Now, some organizations have had architects for decades (you'll remember Dana had the title of Software Architect in the Operating Systems Lab around 1988, and beyond). I haven't seen a study, but given my window across industries, the architect role has become pretty well established in organizations doing complex systems development. Wherever there is an architect drawing a salary, we can say this is an expression of recognized value that the organization places on architecture. They may not fully understand it. They may not know what exactly to expect and get from their architects. And some will question the value. You'll find the same thing in the building construction space, where everyone from structural engineers to various construction contractors can make some pretty snide remarks about the architect. Ok, so there's some fuzzy feeling that architecture provides value. But because we're building proprietary systems, we don't have a direct open market to help us assess that value. We do have an indirect market. We hire off Amazon's EC2 architects as fast as we can get hold of them, to hire in, effectively, the designs and patterns they carry in their heads. Once an architectural genre converges on a dominant design, we don't have to pay a price premium to gain the designs embedded in the experience-set of those that blazed the bleeding edge.          

Someone to watch though, is Nathan Myhrvold, who is making big business of inventions, and looking to make an invention engine a market capitalizable proposition. So not only are inventions -- not products -- the revenue stream, but they're looking to take what was an extremely well-funded start-up, public. Hopefully that will help us raise the visibility of the value in inventive designs that create compelling, distinctive business value. Yes, ultimately these designs have to be implemented to garner that value, but if there can be a market for inventive designs (patents included), then designs have value! And if they have value, we can make a case for investing, sustaining and growing that value. Now we are intuiting that this is the case, and it is why we have architects. But we also struggle with investing in explicit design when our community messaging is that there is no value without code, code rulez, code on. But if we say code is how we realize the value in an inventive design (and improve the design, of course), we turn the value statement around. Instead of saying code is primary, we say value is primary and designs and code are both essential to creating value. Then we can ask how much of the design can and should be done in the medium of (developing production) code, and the answer will depend on complexity (including organizational) and novelty and risk. Creation comes out of chaos, but chaos always threatens to regain supremacy, so we need the architect to wrestle that dragon--that transmogrifying beast.

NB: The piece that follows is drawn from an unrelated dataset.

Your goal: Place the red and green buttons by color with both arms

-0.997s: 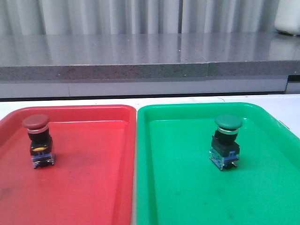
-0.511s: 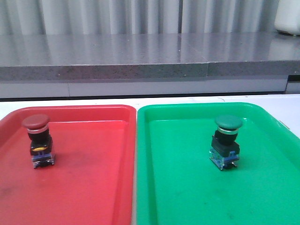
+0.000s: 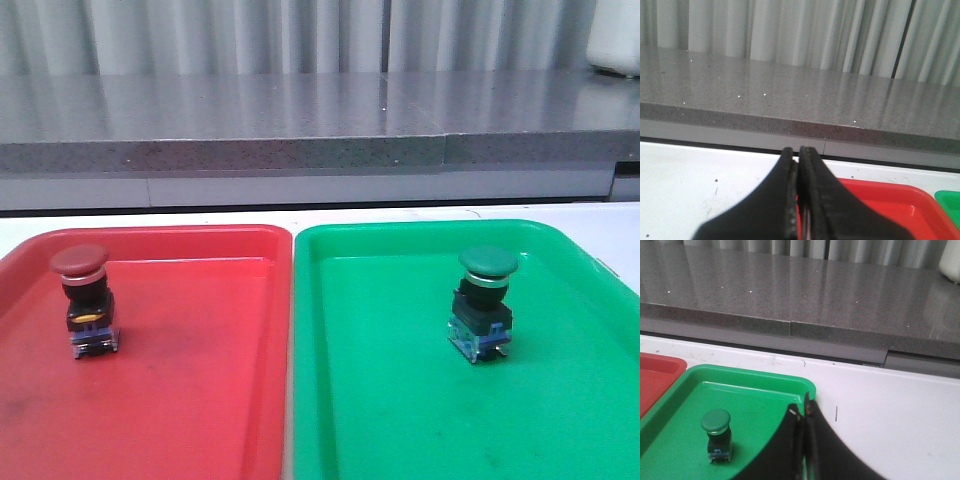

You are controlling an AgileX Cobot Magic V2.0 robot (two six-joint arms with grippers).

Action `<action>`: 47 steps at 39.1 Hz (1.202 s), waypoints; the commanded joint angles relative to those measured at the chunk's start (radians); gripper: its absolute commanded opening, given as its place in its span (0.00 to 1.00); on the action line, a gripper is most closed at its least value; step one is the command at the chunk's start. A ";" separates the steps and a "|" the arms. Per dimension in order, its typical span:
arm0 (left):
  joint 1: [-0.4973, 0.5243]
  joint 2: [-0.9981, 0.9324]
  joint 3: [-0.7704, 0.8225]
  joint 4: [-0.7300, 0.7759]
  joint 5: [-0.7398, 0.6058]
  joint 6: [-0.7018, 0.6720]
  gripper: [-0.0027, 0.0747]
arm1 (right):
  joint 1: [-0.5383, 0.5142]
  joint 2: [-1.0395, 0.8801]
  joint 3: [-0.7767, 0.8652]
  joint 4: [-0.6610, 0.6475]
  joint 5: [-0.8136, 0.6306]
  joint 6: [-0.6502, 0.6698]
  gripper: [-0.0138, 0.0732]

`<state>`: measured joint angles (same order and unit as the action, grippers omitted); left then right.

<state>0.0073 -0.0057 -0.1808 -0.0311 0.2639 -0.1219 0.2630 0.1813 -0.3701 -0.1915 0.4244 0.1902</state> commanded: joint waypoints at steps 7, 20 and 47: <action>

8/12/10 Better Late Than Never

This by way of The Grove blog“The only thing obscene about it is the amount of time you are liable to spend there” : Chart Porn (http://chartporn.org/)

And this, by way of Chart Porn, is really, really funny: Some thoughts on Maslow's hierarchy. Lunchbreath totally gets dogs!  And robots!

8/14/10 Visual Meetings

My copy of David Sibbet's book arrived. I recommend it most enthusiastically to architects--to anyone, really, who is trying to get big things done with and through people. I like to reframe design "meetings" to working team sessions, and visual modeling of various kinds is a mechanism to create a shared collaborative thought-space -- an externalization of the reasoning we might conduct in our heads but which, because we make it visible to others, becomes a forum for interaction, for clarifying assumptions, for making new connections, for asking new questions. "Group think" is bad, yet team thinking, when creative, collaborative, respectfully surfacing ideas, issues, questions, etc., is integral to innovation in an age where the creation of systems relies on diverse expertise, experience, perspectives, ...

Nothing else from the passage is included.